Robert Ackerman | Crain's Philadelphia

In this ongoing series, we ask executives, entrepreneurs and business leaders about mistakes that have shaped their business philosophy.

Robert Ackerman


Magna Legal Services provides jury consulting, discovery services, trial graphics, focus groups, mock trials, reporters and translators to law firms, corporations and government agencies across the country.  The company is headquartered in Philadelphia and has offices in Las Vegas, San Francisco, Los Angeles, Atlanta, Houston and Washington, D.C., among other cities. 

The Mistake:  

I should have let the lawyers handle it.

The business that we sold in 1998 was a big deal for us and a nice deal for [the company we sold to]. We thought we were doing the right thing, and they thought they were doing the right thing. Then at the closing, we found out that they were not going to pay us commission on certain products that we were going to sell, which was a big part of the deal.  

I was the spokesman and negotiator for our company, so I brought it to their attention at the closing, and they got very angry that I would even bring up the subject.  

During this battle, the lawyers said we should probably step outside. We stepped outside and they said, "Calm down. Calm down." And I was like, "I am calm! They are screaming and yelling at me. What do you want me to do?"

I said, "I am out of here." Another partner said, "I am doing it no matter what." And the third partner said, "Whatever Bob wants to do, I am going to do it."  

So the second partner, who said he was going to do it no matter what, said, "Let's go back in there. I'll handle it going forward." And we said, "OK." 

At the first question they asked him, he turned to me and said, "What about that, Bob?" I was put on the spot, and I responded in the most cautious way I could, "That's not really what we discussed."

They started screaming again, and I said to myself, "Why am I doing this deal again?"  
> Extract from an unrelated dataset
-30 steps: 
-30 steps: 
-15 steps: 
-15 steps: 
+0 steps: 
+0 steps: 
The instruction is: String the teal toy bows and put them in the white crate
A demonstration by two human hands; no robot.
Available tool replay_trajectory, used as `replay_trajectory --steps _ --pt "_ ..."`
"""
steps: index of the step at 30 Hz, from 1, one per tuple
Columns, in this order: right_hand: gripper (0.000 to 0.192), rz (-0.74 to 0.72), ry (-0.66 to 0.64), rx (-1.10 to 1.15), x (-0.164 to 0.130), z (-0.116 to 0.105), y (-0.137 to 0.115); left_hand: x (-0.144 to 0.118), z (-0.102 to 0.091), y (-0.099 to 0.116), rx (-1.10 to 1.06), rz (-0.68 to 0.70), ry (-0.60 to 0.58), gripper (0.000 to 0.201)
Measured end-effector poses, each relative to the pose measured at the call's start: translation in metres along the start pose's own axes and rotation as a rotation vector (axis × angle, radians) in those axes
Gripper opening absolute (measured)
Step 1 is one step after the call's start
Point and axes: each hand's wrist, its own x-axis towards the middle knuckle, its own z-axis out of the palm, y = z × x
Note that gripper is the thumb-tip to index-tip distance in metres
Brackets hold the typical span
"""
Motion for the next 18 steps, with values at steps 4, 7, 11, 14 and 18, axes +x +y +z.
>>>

The lawyers jumped in at that point, and when the lawyers got involved, they straightened the thing out. They came up with a reasonable alternative. 

 Let the lawyers deal with the acrimony and keep out of it. 

The Lesson:  

Don't make it personal.  

Whether it is negotiating for products, whether it is negotiating a new employee onboard or wanting ... or any situations where there is potential acrimony, let the lawyers deal with the acrimony and keep out of it.  

What I should have done when I went back in that room and my partner turned to me, I should have looked to the lawyer and said, "You explain what the problem is."  

Going forward, I don't negotiate face to face. I always make sure that my lawyer negotiates the deal for us. In other words, I put layers in between so it doesn't get personal. I don't want to tell somebody, "You're not worth what you think you're worth." I let my lawyer tell their lawyers and their lawyers can tell them. It's more diplomatic.